DNA laddering was determined as shown in Figure 7. This shows that UVA exposure of estrogen treated cells does not alter DNA laddering of T cells.
Western blot (Figure 8) shows that bcl-2 was significantly and equally down regulated by estrogen and that ± UVA radiation had no effect. p53 is absent from the cells that were not treated with estrogen but was present when estrogen was added. UVA treatment decreased p53 expression.

Discussion

The sun emits a wide variety of electromagnetic radiation, including infrared, visible, ultraviolet A (UVA; 320 to 400 nm), ultraviolet B (UVB; 290 to 320 nm), and ultraviolet C (UVC; 10 to 290 nm) [3]. The only ultraviolet radiation wavelengths that reach the Earth’s surface are UVA and UVB. UVA rays pass deeper into the skin. However, its predominance in the solar energy reaching the Earth’s surface (tenfold to one hundredfold more than UVB) permits UVA to play a far more important role in contributing to the harmful effects of sun exposure than previously suspected. Thus, the protection from UVA has profound implications on public health worldwide.
Studies have suggested that UV exposure can negatively affect the body’s immune system by interfering with the production of disease-fighting T cells and therefore lower the body’s natural defences against infection [3]. UV exposure modifies local and systemic immune responses by activating the T cell suppressor pathway. It has been suggested that prolonged exposure to sunlight may induce systemic or local immune alterations, which may facilitate the development of non-Hodgkin’s lymphoma [8]. The effects of prolonged sunlight exposure on peripheral blood cells showed an increase in cells expressing the interleukin-2 receptor (IL-2R) and, more specifically, an increase in the T cells expressing IL-2R and HLA-DR antigens [9]. These findings suggest that prolonged intense exposure to sunlight may be associated with immunostimulation, rather than immunosuppression [9]. Thus, it is important to study directly the effect of UVA radiation on immune T cells.
The sun’s UVA rays are also linked with skin cancer and with the wrinkling that comes from sun exposure. UVA radiation primarily mediates singlet-oxygen damage triggering immediate pre-programmed cell apoptosis (T < 20 min) by immediately opening the cyclosporine A-sensitive (“S” site) mitochondrial megapore, while super oxide anions initiate another cyclosporine A-insensitive (“P” site) final apoptotic pathway [10]. This would imply that longer than 20 minute exposure of UVA radiation leads to total apoptosis which can be detected by DNA laddering.

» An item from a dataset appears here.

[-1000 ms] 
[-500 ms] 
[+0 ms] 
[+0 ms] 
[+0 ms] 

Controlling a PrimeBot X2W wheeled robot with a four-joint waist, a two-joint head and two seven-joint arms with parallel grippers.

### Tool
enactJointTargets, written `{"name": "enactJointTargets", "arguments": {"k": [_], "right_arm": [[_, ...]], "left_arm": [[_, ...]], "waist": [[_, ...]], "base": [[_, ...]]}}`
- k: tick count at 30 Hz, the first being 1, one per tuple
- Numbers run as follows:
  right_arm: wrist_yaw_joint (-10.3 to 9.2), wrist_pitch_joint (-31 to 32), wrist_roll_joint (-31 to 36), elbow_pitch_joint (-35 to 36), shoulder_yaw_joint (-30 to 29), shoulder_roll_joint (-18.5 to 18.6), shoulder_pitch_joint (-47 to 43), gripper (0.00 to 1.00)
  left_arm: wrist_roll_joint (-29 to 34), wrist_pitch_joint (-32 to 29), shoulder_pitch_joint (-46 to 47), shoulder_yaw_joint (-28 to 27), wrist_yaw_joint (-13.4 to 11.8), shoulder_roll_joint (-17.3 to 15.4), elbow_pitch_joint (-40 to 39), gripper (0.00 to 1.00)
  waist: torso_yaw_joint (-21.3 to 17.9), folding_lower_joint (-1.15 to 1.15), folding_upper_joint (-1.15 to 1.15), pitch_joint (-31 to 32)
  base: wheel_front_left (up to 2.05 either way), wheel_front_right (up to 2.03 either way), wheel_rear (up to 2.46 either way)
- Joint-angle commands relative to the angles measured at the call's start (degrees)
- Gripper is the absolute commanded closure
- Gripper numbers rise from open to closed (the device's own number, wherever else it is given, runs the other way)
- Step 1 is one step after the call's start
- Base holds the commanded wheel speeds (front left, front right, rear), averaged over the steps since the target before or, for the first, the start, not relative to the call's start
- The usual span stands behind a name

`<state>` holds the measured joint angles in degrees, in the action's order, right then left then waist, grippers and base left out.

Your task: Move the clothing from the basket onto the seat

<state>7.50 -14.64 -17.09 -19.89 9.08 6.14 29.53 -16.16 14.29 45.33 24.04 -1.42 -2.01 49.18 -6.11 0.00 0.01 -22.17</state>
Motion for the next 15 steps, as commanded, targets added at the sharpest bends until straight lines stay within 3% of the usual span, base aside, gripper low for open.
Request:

Sun exposure in some cases can be helpful. UVB rays are the sun’s ultraviolet rays linked with tanning and burning. Exposure to sunlight reduces the risk of prostate cancer [11]. Prognosis of breast, colon, ovary, and prostate as well as non-Hodgkin lymphoma may be related to synthesis of vitamin D(3) which is dependent on the degree of UVB exposure [1215].
The dilemma that sun exposure on one side is dangerous and on the other hand helpful can be explained by understanding the difference between UVA and UVB radiation. UVA radiation is harmful while UVB radiation which is linked with Vitamin D synthesis is beneficial [15, 16].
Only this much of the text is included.